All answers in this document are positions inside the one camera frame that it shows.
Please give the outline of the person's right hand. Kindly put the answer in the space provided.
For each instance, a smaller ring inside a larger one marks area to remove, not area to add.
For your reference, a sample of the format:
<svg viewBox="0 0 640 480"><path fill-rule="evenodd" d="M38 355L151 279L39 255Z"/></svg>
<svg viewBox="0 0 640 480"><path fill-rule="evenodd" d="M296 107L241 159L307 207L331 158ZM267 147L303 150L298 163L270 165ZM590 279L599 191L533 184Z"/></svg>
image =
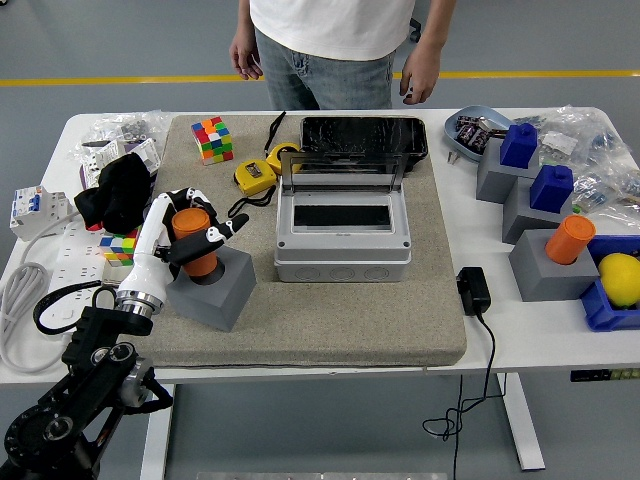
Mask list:
<svg viewBox="0 0 640 480"><path fill-rule="evenodd" d="M236 36L230 46L231 65L242 80L259 80L263 76L254 37Z"/></svg>

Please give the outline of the person's left hand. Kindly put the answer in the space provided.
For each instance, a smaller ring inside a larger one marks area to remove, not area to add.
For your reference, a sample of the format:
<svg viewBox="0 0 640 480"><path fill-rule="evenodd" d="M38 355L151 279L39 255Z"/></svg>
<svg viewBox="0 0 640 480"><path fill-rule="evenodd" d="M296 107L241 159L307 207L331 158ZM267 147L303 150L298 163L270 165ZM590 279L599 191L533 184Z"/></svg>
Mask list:
<svg viewBox="0 0 640 480"><path fill-rule="evenodd" d="M410 53L400 80L404 104L422 104L431 97L440 75L441 52L441 46L418 45Z"/></svg>

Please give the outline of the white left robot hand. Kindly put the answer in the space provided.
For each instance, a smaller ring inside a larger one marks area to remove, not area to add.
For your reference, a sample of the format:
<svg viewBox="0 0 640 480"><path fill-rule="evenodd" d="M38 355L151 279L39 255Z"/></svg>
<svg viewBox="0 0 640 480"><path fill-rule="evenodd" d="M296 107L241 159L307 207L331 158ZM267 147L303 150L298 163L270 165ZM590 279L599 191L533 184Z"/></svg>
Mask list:
<svg viewBox="0 0 640 480"><path fill-rule="evenodd" d="M177 240L171 230L173 217L188 208L205 214L211 225ZM133 311L147 308L152 315L160 312L166 301L166 288L175 278L175 269L224 245L249 221L240 213L223 223L207 197L187 187L160 194L151 204L134 251L134 266L117 289L115 308Z"/></svg>

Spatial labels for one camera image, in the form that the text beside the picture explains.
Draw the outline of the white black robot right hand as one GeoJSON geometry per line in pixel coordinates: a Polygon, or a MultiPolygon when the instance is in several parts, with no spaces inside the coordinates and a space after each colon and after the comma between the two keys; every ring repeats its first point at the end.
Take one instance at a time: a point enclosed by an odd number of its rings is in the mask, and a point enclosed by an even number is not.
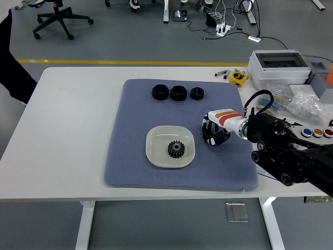
{"type": "Polygon", "coordinates": [[[208,112],[202,120],[202,137],[209,145],[217,146],[230,138],[235,132],[241,139],[247,139],[248,119],[232,109],[208,112]]]}

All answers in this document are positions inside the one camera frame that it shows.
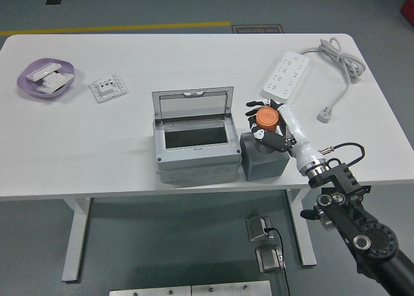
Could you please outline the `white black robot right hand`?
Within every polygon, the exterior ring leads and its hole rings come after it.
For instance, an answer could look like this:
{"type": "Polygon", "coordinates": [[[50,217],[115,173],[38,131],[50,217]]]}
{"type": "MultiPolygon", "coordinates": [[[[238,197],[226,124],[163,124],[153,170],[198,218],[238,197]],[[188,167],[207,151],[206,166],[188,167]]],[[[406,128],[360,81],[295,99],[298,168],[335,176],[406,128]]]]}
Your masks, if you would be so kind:
{"type": "Polygon", "coordinates": [[[303,127],[288,105],[268,99],[249,101],[246,106],[251,108],[246,116],[256,141],[280,153],[289,153],[296,159],[297,169],[302,176],[313,178],[329,169],[326,159],[311,146],[303,127]],[[259,111],[266,108],[278,114],[281,134],[260,127],[259,111]]]}

--- What you need to do ---
Print once more, exactly, the lines that start at the top of the records above and end at the line with "Spatial labels for", skipping all pictures.

--- Response to the exercise ---
All answers in this document are positions inside the one camera frame that it shows.
Please give the outline of the person's right hand. Kindly put the answer in the space provided.
For each instance, a smaller ring inside a larger one marks area to remove, not area to add.
For your reference, a sample of the format:
<svg viewBox="0 0 640 480"><path fill-rule="evenodd" d="M38 355L151 279L39 255Z"/></svg>
<svg viewBox="0 0 640 480"><path fill-rule="evenodd" d="M296 107L241 159L307 207L331 158ZM267 147L303 150L298 163L270 165ZM590 279L599 191L533 184Z"/></svg>
image =
Mask list:
<svg viewBox="0 0 640 480"><path fill-rule="evenodd" d="M236 36L230 46L231 65L242 80L259 80L263 76L254 37Z"/></svg>

Please give the outline of the person's left hand. Kindly put the answer in the space provided.
For each instance, a smaller ring inside a larger one marks area to remove, not area to add.
For your reference, a sample of the format:
<svg viewBox="0 0 640 480"><path fill-rule="evenodd" d="M38 355L151 279L39 255Z"/></svg>
<svg viewBox="0 0 640 480"><path fill-rule="evenodd" d="M296 107L241 159L307 207L331 158ZM267 147L303 150L298 163L270 165ZM590 279L599 191L533 184Z"/></svg>
Mask list:
<svg viewBox="0 0 640 480"><path fill-rule="evenodd" d="M410 53L400 80L404 104L422 104L431 97L440 75L441 52L441 46L418 45Z"/></svg>

Please give the outline of the white left robot hand. Kindly put the answer in the space provided.
For each instance, a smaller ring inside a larger one marks area to remove, not area to add.
For your reference, a sample of the format:
<svg viewBox="0 0 640 480"><path fill-rule="evenodd" d="M38 355L151 279L39 255Z"/></svg>
<svg viewBox="0 0 640 480"><path fill-rule="evenodd" d="M296 107L241 159L307 207L331 158ZM267 147L303 150L298 163L270 165ZM590 279L599 191L533 184Z"/></svg>
Mask list:
<svg viewBox="0 0 640 480"><path fill-rule="evenodd" d="M177 240L171 230L173 217L188 208L205 214L211 225ZM133 311L147 308L152 315L160 312L166 301L166 288L175 278L175 269L224 245L249 221L240 213L223 223L207 197L187 187L160 194L151 204L134 251L134 266L117 289L115 308Z"/></svg>

Spatial labels for one camera image, in the form that the text beside the picture explains.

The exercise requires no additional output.